*Task details*
Your reply should be one number: how many lines of the material contain the word "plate".

*Given information*
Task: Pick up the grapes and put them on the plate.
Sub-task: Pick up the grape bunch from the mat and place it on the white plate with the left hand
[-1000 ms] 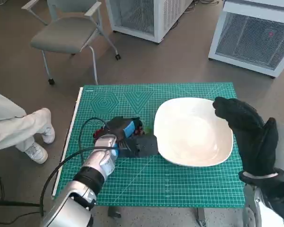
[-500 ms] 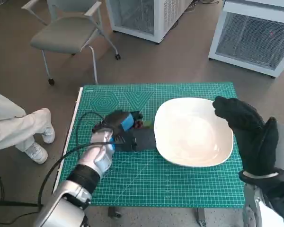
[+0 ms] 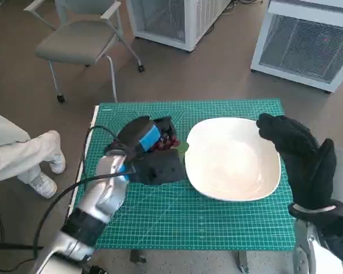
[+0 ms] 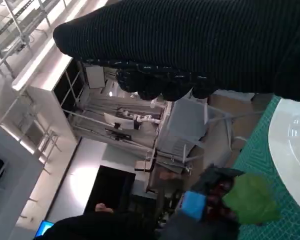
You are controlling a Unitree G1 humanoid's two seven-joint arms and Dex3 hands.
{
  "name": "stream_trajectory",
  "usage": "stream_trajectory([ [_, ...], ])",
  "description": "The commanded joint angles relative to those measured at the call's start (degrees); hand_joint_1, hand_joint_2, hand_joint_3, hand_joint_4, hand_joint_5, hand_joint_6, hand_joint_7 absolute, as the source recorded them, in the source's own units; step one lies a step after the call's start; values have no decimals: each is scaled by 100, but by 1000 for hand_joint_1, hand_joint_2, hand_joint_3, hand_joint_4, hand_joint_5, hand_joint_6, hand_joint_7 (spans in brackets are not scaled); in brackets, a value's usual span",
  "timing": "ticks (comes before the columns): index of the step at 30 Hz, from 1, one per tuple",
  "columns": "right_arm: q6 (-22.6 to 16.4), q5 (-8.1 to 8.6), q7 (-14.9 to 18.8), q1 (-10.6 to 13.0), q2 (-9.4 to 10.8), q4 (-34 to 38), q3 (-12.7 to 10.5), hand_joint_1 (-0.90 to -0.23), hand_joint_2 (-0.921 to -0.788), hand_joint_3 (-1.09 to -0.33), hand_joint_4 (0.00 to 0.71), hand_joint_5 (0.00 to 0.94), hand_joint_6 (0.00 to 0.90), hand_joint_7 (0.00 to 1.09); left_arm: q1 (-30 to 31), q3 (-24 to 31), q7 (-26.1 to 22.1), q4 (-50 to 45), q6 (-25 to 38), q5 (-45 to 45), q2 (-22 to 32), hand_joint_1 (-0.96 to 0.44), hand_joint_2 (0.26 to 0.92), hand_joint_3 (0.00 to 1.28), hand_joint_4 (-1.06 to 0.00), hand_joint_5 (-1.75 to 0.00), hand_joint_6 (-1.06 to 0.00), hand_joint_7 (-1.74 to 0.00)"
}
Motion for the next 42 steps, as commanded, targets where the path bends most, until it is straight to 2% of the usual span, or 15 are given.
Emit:
stream_trajectory([
  [1, 29, -3, 12, 31, -1, 118, -16, -505, -921, -599, 340, 365, 145, 899, 198, 263, -132, -718, 81, -42, 150, 3, 820, 237, -679, -1338, -707, -954],
  [8, 12, 1, 2, 21, 14, 125, -19, -504, -921, -597, 342, 365, 150, 895, 368, 567, -243, -1397, 46, -157, 196, 2, 873, 95, -762, -1196, -709, -979],
  [18, 11, 43, 1, 29, 33, 113, -19, -501, -921, -596, 337, 364, 155, 893, 410, 675, -229, -1538, -64, -197, 106, 2, 875, 60, -809, -1135, -732, -963],
  [24, -25, 11, -14, 50, 43, 98, -10, -498, -921, -596, 336, 365, 155, 893, 355, 628, -275, -1457, -134, -206, 80, 3, 875, 55, -816, -1119, -733, -971],
  [34, -31, -18, -43, 80, 23, 60, -27, -498, -921, -595, 335, 367, 156, 892, -132, 353, -574, -1324, 38, -69, -175, 3, 885, 52, -790, -1140, -719, -995],
  [42, 34, -17, -117, 148, 26, -65, -48, -498, -921, -595, 333, 368, 157, 891, -805, 23, -609, -831, 74, 145, -594, 3, 897, 70, -697, -1313, -743, -892],
])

*Answer to this problem*
2